Olivier Brandicourt’s variable compensation for the period from January 1, 2019 through August 31, 2019 is set at €1,161,000 (amount apportioned on a time basis), representing 145.12% of his fixed compensation.

In accordance with Article L. 225-100 II of the French Commercial Code, payment to Olivier Brandicourt of his variable compensation will be submitted to a vote at the Annual General Meeting called for April 28, 2020 to approve the 2019 financial statements.

Supplementary pension under top-up pension plan

As a reminder, the vesting of contingent rights under the top-up defined-benefit pension plan to which Olivier Brandicourt was entitled on retirement was subject to a performance condition related to the attainment level of the variable portion of the Chief Executive Officer’s compensation.

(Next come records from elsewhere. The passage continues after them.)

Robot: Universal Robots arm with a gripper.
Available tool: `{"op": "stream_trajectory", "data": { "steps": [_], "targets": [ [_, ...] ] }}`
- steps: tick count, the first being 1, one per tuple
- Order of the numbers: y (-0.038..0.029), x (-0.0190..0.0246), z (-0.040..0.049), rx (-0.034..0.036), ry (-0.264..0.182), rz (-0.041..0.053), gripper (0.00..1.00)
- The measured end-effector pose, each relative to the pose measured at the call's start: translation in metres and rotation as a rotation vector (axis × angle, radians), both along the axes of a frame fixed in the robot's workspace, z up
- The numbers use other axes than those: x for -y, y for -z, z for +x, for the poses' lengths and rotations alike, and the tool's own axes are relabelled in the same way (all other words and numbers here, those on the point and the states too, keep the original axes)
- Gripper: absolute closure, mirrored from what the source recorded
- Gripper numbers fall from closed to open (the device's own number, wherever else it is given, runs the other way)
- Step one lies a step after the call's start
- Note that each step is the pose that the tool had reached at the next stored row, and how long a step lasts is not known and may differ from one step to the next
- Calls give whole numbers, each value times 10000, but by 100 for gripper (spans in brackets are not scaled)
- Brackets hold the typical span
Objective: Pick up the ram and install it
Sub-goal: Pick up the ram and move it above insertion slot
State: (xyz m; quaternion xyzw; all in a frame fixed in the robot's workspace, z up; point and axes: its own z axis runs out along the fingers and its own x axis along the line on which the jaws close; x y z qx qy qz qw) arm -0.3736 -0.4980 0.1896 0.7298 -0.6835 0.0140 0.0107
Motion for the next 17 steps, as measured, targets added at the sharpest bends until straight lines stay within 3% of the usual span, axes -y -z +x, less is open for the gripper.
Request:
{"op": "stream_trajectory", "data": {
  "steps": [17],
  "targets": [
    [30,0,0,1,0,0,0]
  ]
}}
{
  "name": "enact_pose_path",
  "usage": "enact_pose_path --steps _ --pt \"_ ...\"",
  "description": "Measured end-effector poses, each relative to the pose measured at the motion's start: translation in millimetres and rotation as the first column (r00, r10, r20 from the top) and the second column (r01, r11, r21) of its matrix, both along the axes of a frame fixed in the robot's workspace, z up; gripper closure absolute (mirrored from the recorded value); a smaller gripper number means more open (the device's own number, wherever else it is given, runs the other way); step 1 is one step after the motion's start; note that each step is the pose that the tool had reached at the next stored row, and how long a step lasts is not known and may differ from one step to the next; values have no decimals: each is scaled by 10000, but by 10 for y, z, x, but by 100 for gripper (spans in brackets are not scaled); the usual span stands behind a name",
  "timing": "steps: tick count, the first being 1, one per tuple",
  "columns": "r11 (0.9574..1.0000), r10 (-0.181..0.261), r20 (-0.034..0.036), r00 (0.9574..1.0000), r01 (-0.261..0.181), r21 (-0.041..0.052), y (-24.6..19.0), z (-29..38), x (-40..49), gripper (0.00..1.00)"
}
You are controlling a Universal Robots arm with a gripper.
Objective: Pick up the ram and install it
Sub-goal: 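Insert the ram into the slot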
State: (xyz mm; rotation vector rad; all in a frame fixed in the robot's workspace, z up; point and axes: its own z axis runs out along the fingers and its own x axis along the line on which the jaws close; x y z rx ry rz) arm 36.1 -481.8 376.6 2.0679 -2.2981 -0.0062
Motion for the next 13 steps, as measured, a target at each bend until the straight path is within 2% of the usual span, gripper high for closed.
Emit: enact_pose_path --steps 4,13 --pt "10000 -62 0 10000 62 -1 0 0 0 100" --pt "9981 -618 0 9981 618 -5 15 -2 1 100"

The Board of Directors has ascertained whether the performance condition was met, and noted that the level of attainment for Olivier Brandicourt’s variable compensation for the 2019 financial year was 96.75%, i.e. 145.12% of his fixed compensation, which generates 0.9675% of additional rights for 2019. Consequently, the final amount of the top-up pension due to Olivier Brandicourt is €524,766 per year, or 21.5825% of his reference compensation (capped at 60 times the annual French social security ceiling, representing a cap of €2,431,440 in 20191). This pension is in addition to the pensions paid out under compulsory schemes.

Because the vesting of contingent pension rights is linked to the variable compensation of the Chief Executive Officer, the top-up pension cannot be paid until after the approval of the Chief Executive Officer’s compensation package in respect of the 2019 financial year by our shareholders in an Ordinary General Meeting, on the terms stipulated in Article L. 225-100 II of the French Commercial Code.

As a reminder, in accordance with the compensation policy for the Chief Executive Officer, payment of this top-up pension is separate from any other termination benefit or non-compete indemnity.

For information, the following components of compensation were also announced on July 26, 2019:

Fixed compensation

The fixed compensation of Olivier Brandicourt in respect of the 2019 financial year amounted to €800,000. This amount was apportioned on a time basis from January 1, 2019 through August 31, 2019, the date of his departure from office as Chief Executive Officer.

Outstanding equity-based compensation plans

In accordance with the compensation policy for the Chief Executive Officer, which specifies that rights are retained on retirement, the Board of Directors confirmed that Olivier Brandicourt will retain his rights under those stock option and performance share plans that are still subject to vesting conditions.

As a reminder, the stock options and performance shares initially awarded remain subject to the other plan conditions, including performance conditions and the non-compete undertaking.

***




1 Rights in respect of 2019 apportioned on a time basis for the period from January 1 through August 31, 2019.